El empuje decisivo
Autor: Padre Fernando Pascual, L.C.
Profesor de filosofía y bioética en el Ateneo Pontificio Regina Apostolorum
Fuente: es.catholic.net (con permiso del autor)
Conocemos las normas y
entendemos su sentido, pero a veces preferimos el capricho, decidimos vivir a
nuestro aire.
Sabemos que existe un castigo para la injusticia, pero no faltan momentos en los
que creemos que podremos evitar de algún modo las penas que merecen nuestras
faltas.
Creemos que Dios lo ve todo, pero ante un dinero fácil o un placer prohibido
escogemos el mal camino, arriesgamos el futuro eterno.
Queremos, incluso, ser honestos, justos, buenos, pero el mal nos aturde de mil
maneras y con facilidad dejamos de ayudar a un amigo para disfrutar de un “plato
de lentejas” o de tantos gustos que nos ofrece el mundo en el que vivimos.
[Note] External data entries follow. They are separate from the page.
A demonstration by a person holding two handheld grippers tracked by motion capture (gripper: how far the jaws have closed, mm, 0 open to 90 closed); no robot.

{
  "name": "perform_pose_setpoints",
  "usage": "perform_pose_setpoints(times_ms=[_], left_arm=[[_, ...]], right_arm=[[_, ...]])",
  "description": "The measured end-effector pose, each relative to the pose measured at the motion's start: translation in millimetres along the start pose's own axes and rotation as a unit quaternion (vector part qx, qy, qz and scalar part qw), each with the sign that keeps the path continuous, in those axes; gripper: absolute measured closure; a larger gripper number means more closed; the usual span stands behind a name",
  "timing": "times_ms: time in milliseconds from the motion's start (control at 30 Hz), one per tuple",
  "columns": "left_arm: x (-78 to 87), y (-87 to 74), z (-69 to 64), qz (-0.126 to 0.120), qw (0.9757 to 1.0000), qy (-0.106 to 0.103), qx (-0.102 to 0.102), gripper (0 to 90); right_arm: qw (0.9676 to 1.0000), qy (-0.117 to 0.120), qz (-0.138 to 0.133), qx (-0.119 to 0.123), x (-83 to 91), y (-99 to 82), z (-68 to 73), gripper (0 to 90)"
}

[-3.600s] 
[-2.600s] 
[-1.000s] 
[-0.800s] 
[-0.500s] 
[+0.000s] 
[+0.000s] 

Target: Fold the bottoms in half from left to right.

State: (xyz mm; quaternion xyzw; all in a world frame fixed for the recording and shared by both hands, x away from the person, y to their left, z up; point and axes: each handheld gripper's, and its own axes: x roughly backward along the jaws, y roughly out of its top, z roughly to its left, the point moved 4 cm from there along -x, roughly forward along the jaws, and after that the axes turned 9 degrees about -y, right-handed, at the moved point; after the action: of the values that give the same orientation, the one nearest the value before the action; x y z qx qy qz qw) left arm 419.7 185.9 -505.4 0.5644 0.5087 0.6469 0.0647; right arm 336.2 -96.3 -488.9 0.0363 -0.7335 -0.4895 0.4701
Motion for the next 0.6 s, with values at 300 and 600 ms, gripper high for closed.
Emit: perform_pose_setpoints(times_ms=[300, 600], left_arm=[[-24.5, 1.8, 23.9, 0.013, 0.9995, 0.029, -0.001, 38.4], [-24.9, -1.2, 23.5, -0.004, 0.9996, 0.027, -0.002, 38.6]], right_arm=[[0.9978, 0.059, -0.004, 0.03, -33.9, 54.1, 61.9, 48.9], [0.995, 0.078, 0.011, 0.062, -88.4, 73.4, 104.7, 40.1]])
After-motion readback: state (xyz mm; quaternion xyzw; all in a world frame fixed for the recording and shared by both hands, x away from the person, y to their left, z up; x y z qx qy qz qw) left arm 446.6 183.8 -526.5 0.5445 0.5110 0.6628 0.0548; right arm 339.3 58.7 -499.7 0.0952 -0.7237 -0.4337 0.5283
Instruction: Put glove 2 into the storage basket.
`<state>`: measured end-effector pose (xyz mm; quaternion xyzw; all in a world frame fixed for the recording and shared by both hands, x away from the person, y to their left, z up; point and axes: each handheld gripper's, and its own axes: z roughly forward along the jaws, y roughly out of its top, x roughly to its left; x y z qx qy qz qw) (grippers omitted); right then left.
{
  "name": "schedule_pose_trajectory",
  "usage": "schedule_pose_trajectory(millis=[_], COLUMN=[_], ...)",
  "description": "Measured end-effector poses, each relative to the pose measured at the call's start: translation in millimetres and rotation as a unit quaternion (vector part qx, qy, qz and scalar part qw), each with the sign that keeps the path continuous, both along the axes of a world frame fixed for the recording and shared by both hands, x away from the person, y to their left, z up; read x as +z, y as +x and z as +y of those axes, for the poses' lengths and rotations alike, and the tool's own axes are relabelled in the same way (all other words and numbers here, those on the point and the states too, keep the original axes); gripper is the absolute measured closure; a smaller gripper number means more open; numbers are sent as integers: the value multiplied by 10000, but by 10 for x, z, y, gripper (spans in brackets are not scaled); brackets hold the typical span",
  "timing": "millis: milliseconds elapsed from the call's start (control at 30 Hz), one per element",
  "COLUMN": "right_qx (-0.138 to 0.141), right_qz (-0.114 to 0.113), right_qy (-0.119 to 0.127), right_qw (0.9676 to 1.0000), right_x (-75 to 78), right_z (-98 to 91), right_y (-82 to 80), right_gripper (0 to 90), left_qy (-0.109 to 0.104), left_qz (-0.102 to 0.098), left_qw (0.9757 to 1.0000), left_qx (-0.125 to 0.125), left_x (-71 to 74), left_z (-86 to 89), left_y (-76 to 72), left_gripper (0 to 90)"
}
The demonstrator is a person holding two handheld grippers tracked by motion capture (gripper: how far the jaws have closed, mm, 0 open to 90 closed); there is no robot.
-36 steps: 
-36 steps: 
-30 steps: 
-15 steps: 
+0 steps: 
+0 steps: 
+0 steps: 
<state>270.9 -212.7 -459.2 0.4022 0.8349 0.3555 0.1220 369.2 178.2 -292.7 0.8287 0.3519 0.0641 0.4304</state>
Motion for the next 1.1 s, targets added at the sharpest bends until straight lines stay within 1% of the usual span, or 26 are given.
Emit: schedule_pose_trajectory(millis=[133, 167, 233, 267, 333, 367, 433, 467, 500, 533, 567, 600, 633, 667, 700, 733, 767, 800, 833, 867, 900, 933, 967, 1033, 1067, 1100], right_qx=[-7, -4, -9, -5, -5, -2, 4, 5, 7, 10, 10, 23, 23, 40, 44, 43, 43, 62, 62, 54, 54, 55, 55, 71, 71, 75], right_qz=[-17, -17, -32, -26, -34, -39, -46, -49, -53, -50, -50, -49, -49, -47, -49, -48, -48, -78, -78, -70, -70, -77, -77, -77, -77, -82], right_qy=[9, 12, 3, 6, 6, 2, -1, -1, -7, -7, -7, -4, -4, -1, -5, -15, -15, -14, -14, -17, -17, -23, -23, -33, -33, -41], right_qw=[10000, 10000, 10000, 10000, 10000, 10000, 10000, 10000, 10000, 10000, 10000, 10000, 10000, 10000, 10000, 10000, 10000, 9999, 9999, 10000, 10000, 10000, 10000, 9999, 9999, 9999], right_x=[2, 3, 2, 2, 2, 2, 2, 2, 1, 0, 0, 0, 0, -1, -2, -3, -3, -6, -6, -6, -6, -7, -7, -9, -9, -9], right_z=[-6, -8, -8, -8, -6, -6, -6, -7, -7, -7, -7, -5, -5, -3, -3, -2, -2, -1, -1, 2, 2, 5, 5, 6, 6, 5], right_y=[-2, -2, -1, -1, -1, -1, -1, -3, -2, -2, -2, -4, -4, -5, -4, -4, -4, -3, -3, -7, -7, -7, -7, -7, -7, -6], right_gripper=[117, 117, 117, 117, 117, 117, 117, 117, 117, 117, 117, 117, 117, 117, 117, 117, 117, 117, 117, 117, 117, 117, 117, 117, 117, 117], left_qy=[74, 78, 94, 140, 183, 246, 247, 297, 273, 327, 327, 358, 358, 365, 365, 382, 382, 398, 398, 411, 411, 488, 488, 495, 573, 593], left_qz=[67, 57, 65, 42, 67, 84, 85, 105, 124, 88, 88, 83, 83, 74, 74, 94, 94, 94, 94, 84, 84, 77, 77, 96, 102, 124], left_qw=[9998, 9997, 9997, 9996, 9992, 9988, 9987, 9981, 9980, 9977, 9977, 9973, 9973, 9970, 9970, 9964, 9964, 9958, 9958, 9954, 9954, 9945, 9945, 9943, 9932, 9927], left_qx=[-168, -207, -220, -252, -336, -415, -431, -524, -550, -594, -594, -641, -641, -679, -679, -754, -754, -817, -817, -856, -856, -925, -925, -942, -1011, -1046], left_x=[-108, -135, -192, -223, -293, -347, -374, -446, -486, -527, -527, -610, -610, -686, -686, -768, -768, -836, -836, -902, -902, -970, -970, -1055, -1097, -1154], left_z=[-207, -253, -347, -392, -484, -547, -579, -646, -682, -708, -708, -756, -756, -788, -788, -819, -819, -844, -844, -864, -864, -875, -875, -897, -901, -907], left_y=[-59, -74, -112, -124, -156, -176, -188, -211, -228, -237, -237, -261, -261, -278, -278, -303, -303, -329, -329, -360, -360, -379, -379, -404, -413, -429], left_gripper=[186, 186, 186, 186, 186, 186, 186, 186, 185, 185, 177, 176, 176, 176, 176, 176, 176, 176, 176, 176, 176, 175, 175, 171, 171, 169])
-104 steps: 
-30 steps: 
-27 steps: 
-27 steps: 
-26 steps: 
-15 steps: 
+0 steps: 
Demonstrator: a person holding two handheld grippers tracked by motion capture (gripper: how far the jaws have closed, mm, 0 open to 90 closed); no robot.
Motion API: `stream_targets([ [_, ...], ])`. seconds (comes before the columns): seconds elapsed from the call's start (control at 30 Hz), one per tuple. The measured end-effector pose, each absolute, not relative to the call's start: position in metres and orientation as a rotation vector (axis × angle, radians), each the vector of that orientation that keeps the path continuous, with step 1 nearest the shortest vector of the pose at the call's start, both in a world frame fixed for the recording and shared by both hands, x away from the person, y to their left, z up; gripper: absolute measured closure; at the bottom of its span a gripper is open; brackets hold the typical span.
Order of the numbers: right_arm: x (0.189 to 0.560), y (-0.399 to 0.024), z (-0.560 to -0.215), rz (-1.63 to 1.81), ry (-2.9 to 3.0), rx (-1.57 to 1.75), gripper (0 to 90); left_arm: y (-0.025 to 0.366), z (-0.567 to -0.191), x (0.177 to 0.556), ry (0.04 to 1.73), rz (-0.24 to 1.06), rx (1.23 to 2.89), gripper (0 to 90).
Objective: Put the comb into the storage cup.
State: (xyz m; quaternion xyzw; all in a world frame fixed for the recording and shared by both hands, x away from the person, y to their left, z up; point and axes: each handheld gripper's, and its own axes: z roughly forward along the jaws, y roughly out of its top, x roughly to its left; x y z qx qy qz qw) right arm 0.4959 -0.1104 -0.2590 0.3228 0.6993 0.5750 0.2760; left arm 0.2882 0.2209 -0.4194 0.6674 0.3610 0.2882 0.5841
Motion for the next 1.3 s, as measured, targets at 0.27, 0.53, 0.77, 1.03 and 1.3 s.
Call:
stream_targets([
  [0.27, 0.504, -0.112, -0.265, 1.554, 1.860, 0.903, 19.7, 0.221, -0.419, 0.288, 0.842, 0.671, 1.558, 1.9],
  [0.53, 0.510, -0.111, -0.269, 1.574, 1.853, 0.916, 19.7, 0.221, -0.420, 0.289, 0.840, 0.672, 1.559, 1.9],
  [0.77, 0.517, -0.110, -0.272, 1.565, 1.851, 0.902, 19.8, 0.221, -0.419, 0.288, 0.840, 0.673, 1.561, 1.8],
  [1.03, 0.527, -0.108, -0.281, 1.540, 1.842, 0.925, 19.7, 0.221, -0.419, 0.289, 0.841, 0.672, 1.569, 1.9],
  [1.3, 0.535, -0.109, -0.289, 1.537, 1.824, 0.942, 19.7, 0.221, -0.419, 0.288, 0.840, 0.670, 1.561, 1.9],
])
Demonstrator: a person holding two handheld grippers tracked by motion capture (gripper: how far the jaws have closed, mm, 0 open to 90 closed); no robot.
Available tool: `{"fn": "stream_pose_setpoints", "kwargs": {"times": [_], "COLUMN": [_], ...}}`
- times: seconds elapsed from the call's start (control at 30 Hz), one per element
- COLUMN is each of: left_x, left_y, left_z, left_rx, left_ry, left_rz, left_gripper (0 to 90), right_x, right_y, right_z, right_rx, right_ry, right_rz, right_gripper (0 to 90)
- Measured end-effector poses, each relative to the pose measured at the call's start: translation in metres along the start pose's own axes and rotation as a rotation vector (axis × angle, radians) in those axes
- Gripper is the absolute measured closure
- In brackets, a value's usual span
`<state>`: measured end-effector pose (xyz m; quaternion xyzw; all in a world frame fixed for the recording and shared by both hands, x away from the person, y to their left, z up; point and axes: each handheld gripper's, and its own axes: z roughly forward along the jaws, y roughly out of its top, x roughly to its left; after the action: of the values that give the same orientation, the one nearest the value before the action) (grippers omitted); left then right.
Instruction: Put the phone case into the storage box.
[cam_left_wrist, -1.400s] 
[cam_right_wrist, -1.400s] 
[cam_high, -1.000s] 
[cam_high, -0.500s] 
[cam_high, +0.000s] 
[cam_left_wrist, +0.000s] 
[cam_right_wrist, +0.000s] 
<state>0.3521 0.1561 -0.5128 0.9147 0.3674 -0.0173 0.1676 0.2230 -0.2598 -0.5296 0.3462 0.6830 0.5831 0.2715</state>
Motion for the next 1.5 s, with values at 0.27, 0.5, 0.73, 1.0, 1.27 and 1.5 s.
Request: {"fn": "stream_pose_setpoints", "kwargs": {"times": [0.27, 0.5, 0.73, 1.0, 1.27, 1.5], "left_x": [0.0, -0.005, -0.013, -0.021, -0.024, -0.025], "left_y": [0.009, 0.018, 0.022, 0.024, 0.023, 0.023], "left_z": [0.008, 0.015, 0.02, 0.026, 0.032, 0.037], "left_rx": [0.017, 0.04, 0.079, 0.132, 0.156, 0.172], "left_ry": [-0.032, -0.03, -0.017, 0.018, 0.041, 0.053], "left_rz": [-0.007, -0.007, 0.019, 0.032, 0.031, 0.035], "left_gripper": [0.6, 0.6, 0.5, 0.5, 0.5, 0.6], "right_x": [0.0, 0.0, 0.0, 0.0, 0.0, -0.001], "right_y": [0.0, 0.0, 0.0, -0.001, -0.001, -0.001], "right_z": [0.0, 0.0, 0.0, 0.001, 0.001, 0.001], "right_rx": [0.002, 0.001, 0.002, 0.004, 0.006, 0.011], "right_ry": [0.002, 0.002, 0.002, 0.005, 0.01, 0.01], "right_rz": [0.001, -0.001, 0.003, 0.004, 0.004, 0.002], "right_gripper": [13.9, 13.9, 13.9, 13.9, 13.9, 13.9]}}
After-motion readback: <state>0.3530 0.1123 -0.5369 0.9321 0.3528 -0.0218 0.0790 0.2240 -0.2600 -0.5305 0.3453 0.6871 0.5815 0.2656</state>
¿Por qué somos tan débiles? ¿Por qué no ponemos en práctica ideales buenos? ¿Por
qué dejamos que el pecado carcoma nuestras vidas? ¿Por qué nos encerramos en
pensamientos egoístas, en rencores destructivos, en avaricias que empobrecen
nuestras almas?
Hace falta una fuerza enorme para vencer el peso del pecado, la energía de las
malas costumbres, la corriente de un mundo desquiciado, el empuje de las
pasiones desatadas.
Esa fuerza sólo puede llegar desde una presencia superior, de una mano divina,
de un Amor que no tenga miedo a mis miserias, de una Misericordia que pueda
lavar mis faltas. Sólo la gracia vence al pecado.
Sí: sólo Dios nos permite romper contra la nube de mal que ciega los corazones
de los hombres. Porque Dios es omnipotente y bueno, porque es Padre, porque no
puede olvidar que somos hijos suyos, débiles y pobres, y por eso muy necesitados
de su gracia.
Si recibimos a Dios, si le dejamos tocar nuestras almas y limpiarlas con el
sacramento de la Penitencia, si lo acogemos presente y vivo en la Iglesia, si lo
gustamos en la Eucaristía, si entramos en su misterio desde la Sagrada
Escritura, recibiremos ese empuje definitivo que tanto necesitamos en el camino
de la vida.
No faltarán momentos de fragilidad, no seremos invulnerables ante el pecado.
Pero al menos habremos dado ese paso decisivo que separa al mediocre del
cristiano verdadero. Seremos parte de aquellos esforzados que luchan, en serio,
por entrar en el Reino de los cielos... (cf. Lc 16,16).